I'm not sure how to write the function for this. Basically i understand you want to times the letter variable to the number variable beside it.

Can the numbers be `>9`, or do they have to be a single digit? — abarnert, Sep 24 '14 at 01:10
Umm...I i think it's single digit numbers. I was never told if it had to be double digits so i'm going with single. — ChesneyD, Sep 24 '14 at 01:12
@mshsayem: Why did you delete your answer? It could definitely use some explanation, and it obviously won't work if multi-digit numbers are allowed, but it certainly demonstrated a working answer. — abarnert, Sep 24 '14 at 01:12
I deleted it because I did not consider the multi digit possibility.
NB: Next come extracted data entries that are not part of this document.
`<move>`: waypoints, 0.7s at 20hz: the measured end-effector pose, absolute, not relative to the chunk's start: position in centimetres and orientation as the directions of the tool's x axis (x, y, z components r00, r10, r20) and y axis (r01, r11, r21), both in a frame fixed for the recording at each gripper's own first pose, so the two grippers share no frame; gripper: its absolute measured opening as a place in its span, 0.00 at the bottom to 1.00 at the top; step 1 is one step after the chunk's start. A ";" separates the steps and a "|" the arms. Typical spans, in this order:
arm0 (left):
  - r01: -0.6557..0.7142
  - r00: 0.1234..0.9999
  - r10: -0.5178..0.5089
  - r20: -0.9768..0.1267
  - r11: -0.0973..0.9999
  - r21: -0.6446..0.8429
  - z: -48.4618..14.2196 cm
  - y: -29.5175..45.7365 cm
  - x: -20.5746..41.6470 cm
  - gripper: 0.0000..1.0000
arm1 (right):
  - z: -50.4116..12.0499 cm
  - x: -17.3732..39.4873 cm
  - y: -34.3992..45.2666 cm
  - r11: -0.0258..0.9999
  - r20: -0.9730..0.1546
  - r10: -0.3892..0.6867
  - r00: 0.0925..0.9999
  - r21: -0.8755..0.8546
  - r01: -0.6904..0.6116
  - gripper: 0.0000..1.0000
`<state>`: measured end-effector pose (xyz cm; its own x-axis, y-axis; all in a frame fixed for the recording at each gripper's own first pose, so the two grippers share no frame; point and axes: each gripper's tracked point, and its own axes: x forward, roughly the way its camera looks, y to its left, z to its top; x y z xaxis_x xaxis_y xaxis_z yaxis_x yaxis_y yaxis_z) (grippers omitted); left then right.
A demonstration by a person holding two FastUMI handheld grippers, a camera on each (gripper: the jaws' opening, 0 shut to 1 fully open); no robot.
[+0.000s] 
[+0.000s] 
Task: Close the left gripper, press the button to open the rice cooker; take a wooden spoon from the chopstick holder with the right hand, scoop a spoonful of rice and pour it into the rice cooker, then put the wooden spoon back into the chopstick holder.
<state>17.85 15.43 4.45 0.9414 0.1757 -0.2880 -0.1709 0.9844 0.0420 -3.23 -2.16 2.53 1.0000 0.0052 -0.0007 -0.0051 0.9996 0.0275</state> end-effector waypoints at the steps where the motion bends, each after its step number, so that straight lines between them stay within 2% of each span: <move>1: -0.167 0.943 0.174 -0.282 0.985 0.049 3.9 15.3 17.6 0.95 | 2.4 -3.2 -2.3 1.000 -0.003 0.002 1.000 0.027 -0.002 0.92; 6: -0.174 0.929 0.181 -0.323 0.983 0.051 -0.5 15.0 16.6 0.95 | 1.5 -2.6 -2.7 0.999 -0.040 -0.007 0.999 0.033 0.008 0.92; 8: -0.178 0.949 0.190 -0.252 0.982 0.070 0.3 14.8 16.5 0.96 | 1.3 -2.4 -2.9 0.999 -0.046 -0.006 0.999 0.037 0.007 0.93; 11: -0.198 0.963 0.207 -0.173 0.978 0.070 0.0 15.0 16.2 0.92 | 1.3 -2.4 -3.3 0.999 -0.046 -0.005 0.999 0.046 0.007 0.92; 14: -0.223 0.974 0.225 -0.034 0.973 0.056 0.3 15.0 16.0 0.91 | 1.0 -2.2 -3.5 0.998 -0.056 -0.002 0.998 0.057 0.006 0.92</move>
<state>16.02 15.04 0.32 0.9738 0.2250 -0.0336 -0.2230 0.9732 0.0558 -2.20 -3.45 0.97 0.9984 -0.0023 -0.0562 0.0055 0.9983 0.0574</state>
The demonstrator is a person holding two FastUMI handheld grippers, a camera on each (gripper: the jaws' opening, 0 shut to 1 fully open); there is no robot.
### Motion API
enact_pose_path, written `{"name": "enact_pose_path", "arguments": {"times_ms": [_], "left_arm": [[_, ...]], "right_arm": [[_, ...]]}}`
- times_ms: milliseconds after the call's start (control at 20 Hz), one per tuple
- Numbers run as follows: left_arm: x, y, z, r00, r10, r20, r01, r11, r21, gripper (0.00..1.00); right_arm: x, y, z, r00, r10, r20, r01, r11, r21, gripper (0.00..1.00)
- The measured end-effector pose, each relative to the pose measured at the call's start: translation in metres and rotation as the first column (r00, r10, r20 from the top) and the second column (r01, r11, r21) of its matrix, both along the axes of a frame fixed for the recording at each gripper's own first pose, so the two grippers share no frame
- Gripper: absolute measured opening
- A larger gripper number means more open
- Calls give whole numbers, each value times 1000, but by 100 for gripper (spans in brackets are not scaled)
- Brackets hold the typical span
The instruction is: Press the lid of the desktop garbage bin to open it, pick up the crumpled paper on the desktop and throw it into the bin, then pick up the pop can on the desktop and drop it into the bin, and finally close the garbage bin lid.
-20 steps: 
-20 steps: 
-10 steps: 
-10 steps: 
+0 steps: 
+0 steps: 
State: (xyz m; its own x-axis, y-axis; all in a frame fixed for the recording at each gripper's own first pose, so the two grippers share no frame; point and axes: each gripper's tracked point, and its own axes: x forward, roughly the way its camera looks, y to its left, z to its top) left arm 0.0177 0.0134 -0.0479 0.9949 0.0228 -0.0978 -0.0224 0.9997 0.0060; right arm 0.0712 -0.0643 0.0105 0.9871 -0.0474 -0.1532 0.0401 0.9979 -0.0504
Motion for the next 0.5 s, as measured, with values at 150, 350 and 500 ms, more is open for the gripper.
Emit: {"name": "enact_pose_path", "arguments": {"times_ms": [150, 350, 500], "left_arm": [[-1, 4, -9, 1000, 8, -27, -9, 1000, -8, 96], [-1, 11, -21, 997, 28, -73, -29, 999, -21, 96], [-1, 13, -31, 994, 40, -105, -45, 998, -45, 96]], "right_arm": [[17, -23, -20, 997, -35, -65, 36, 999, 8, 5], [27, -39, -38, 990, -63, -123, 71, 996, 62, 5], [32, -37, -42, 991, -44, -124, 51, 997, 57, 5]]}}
Undeleted now. — mshsayem, Sep 24 '14 at 01:13

score 3 · Answer 1 · answered Sep 24 '14 at 01:29

The key to any solution is splitting things into pairs of strings to be repeated, and repeat counts, and then iterating those pairs in lock-step.
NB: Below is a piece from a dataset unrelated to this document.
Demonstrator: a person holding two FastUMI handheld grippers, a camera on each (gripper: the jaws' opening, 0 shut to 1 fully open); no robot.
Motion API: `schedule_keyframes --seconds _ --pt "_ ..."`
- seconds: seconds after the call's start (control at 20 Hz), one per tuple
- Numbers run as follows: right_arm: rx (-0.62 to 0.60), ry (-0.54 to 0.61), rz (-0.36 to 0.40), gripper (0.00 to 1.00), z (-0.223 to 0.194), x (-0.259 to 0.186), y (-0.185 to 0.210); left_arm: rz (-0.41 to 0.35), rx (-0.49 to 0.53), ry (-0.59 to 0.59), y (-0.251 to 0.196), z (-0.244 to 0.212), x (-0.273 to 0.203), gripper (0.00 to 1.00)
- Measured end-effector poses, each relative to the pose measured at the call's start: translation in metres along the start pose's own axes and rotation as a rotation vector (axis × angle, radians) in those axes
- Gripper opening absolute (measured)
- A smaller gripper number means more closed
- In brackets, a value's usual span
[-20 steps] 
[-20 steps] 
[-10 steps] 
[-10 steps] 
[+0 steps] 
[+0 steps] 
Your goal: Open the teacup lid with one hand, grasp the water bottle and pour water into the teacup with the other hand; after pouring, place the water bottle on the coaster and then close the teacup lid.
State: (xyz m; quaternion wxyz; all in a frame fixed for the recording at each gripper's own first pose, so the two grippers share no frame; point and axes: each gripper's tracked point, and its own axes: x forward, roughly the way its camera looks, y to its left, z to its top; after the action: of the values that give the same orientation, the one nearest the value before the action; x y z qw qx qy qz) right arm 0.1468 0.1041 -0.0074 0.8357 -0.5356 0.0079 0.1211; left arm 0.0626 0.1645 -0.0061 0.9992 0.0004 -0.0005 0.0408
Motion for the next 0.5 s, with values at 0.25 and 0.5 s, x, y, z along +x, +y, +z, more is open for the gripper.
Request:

If you only need single-character strings and single-digit repeat counts, this is just breaking the string up into 2-character pairs, which you can do with mshsayem's answer, or with slicing (s[::2] is the strings, s[1::2] is the counts).
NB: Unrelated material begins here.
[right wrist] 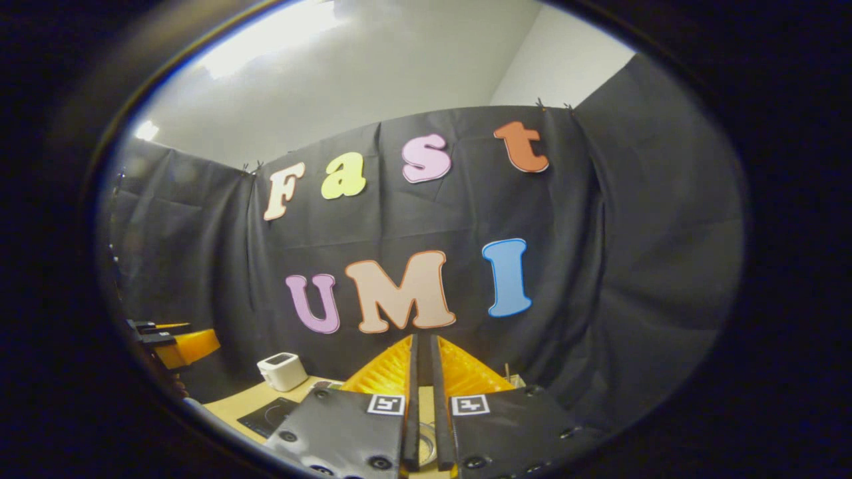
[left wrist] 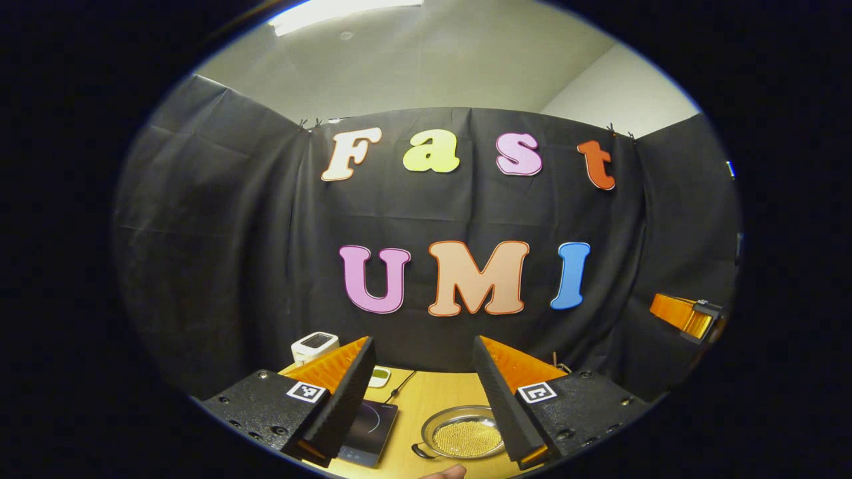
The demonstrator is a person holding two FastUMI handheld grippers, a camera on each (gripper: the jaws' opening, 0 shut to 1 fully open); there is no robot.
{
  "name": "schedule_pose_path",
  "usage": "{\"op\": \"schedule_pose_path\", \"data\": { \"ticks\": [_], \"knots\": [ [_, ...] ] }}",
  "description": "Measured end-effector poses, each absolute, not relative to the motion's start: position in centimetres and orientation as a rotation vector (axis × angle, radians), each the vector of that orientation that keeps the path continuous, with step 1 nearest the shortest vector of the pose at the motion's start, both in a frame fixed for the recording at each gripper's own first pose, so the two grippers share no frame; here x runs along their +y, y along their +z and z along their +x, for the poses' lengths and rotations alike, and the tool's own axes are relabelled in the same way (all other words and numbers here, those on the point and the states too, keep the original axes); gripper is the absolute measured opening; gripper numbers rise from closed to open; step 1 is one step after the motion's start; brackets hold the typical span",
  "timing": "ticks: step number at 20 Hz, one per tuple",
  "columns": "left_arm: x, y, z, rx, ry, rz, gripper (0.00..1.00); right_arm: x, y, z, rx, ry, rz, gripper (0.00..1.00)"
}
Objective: First push the handle of the pot to place it horizontally, then grasp the pot with both hands and set it on the induction cooktop.
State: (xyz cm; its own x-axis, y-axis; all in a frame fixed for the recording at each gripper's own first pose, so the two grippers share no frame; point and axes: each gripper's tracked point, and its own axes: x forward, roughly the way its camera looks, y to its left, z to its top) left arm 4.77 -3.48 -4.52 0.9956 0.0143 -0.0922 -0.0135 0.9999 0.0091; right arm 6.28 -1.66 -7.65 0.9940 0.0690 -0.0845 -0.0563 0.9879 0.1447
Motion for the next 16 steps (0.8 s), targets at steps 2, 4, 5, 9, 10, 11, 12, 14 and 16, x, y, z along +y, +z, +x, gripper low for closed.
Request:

But what if you want to generalize this to multi-letter strings and multi-digit counts?

Well, somehow we need to group the string into runs of digits and non-digits. If we could do that, we could use pairs of those groups in exactly the same way mshsayem's answer uses pairs of characters.

And it turns out that we can do this very easily. There's a nifty function in the standard library called groupby that lets you group anything into runs according to any function. And there's a function isdigit that distinguishes digits and non-digits.

So, this gets us the runs we want:

>>> import itertools
>>> s = 'd13fx4e2'
>>> [''.join(group) for (key, group) in itertools.groupby(s, str.isdigit)]
['d', '13', 'ff', '4', 'e', '2']

Now we zip this up the same way that mshsayem zipped up the characters:

>>> groups = (''.join(group) for (key, group) in itertools.groupby(s, str.isdigit))
>>> ''.join(c*int(d) for (c, d) in zip(groups, groups))
'dddddddddddddfxfxfxfxee'

So:

def expand(s):
    groups = (''.join(group) for (key, group) in itertools.groupby(s, str.isdigit))
    return ''.join(c*int(d) for (c, d) in zip(groups, groups))

I really like the groupby function. +1. This is very helpful. Thanks! — ssm, Sep 24 '14 at 01:58

score 2 · Answer 2 · edited May 23 '17 at 10:26

2

Naive approach (if the digits are only single, and characters are single too):

>>> def expand(s):
       s = iter(s)
       return "".join(c*int(d) for (c,d) in zip(s,s))

>>> expand("d3s5")
'dddsssss'

Poor explanation:

Terms/functions:

iter() gives you an iterator object.
zip() makes tuples from iterables.
int() parses an integer from string
<expression> for <variable> in <iterable> is list comprehension
<string>.join joins an iterable strings with string

Process:

First we are making an iterator of the given string
zip() is being used to make tuples of character and repeating times. e.g. ('d','3'), ('s','5) (zip() will call the iterable to make the tuples. Note that for each tuple, it will call the same iterable twice—and, because our iterable is an iterator, that means it will advance twice)
now for in will iterate the tuples. using two variables (c,d) will unpack the tuples into those
but d is still an string. int is making it an integer
<string> * integer will repeat the string with integer times
finally join will return the result

Here is a multi-digit, multi-char version:

import re

def expand(s):
    s = re.findall('([^0-9]+)(\d+)',s)
    return "".join(c*int(d) for (c,d) in s)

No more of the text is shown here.